# Instructor Leaving



## arnisador (Dec 18, 2001)

I just found out tonight that my Tai Chi instructor is moving out of state next week. Since I live in a small town, I may not have another option for studying Tai Chi. Many of the students intend to keep studying as a group, but none of us are sufficiently advanced in my opinion.


----------



## Cthulhu (Dec 18, 2001)

Maybe you could arrange to videotape the instructor.  This way, your group would have a reference to use if they elect to continue training.  

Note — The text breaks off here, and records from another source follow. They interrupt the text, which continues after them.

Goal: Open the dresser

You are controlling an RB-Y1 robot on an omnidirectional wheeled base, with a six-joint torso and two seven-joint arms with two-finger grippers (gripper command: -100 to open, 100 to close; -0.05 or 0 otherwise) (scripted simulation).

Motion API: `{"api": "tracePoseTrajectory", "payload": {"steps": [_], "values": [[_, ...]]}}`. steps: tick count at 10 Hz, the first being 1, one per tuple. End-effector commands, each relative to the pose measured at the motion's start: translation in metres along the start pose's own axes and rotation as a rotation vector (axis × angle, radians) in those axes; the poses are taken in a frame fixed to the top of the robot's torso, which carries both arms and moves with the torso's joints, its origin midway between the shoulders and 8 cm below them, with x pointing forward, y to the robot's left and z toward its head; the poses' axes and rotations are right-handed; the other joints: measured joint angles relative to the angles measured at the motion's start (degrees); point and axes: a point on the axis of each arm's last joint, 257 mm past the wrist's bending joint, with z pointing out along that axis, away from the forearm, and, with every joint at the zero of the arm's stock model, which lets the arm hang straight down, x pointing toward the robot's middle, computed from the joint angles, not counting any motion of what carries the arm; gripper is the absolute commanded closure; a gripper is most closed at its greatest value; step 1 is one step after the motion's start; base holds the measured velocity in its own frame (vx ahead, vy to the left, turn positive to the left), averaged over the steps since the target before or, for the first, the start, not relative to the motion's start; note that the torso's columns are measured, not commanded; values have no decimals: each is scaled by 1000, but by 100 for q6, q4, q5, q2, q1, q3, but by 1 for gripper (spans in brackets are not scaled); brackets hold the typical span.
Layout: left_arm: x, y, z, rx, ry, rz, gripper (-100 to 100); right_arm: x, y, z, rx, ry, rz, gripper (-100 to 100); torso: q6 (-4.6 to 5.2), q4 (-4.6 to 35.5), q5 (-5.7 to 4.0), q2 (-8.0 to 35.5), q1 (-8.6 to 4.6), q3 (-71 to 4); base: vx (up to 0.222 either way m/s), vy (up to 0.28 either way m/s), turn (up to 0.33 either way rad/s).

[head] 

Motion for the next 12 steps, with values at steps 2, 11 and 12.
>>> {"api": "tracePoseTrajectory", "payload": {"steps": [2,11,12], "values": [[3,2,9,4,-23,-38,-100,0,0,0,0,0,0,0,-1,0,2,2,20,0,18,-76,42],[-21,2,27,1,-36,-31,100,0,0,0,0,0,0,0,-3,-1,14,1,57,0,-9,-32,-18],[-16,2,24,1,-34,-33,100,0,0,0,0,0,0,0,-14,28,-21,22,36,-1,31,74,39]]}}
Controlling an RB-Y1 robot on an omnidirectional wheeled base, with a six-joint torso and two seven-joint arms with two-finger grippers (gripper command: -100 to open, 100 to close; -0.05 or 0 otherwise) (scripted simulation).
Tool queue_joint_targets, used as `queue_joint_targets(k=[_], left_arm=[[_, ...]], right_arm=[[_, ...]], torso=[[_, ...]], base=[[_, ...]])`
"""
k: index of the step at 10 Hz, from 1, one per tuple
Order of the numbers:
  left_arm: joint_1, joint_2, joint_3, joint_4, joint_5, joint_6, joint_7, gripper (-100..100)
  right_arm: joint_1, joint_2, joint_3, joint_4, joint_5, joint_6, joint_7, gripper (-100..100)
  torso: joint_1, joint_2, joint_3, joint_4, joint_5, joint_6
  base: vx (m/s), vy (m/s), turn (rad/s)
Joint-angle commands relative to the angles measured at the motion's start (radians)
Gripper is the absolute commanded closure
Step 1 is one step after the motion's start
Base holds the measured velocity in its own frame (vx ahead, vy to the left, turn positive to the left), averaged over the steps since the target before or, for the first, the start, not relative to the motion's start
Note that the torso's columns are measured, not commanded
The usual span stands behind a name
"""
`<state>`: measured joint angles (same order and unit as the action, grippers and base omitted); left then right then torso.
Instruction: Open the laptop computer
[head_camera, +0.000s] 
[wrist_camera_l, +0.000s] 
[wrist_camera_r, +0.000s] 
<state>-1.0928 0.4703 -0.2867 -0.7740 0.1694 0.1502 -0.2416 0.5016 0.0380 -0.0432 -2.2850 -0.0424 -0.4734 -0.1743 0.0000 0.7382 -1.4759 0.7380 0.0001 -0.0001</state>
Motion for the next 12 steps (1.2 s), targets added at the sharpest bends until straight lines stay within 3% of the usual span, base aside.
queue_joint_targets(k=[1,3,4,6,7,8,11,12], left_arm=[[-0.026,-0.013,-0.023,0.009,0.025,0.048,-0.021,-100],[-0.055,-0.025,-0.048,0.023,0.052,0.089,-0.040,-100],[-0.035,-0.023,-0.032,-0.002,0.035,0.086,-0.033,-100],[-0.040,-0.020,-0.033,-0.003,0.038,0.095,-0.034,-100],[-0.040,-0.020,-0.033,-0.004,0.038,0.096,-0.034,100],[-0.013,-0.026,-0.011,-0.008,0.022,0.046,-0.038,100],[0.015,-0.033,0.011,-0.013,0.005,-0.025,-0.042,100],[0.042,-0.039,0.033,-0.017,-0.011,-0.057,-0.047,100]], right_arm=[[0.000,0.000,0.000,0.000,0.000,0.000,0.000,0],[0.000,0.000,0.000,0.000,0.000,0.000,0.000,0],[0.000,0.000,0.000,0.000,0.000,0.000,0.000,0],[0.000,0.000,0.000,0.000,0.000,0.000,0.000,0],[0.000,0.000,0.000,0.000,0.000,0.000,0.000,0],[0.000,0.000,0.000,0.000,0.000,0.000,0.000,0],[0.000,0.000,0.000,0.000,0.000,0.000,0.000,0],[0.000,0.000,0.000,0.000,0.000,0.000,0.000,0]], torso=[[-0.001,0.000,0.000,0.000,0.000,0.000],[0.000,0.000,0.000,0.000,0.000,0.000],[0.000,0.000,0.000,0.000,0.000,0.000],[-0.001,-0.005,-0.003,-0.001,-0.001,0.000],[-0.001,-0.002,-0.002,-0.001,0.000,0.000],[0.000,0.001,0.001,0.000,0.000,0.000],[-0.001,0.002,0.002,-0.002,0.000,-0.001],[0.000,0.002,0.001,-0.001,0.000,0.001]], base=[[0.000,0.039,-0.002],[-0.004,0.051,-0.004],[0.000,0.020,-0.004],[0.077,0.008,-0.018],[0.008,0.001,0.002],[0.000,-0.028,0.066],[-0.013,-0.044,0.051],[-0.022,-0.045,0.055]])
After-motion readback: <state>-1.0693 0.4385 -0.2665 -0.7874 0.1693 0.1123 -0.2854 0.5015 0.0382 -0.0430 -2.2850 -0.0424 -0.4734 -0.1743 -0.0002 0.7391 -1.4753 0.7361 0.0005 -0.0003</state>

Also, if the instructor is willing, some of you could periodically videotape your own forms and send them to the instructor for critiques.

Cthulhu


----------



## arnisador (Dec 18, 2001)

> _Originally posted by Cthulhu _
> *Maybe you could arrange to videotape the instructor.  This way, your group would have a reference to use if they elect to continue training.
> 
> Also, if the instructor is willing, some of you could periodically videotape your own forms and send them to the instructor for critiques.*



She has already agreed to the former. Unfortunately her poor English would make the latter difficult.

I don't feel quite right practicing it without a qualified instructor present. There's no danger of course but it just doesn't feel right with only a senior student there.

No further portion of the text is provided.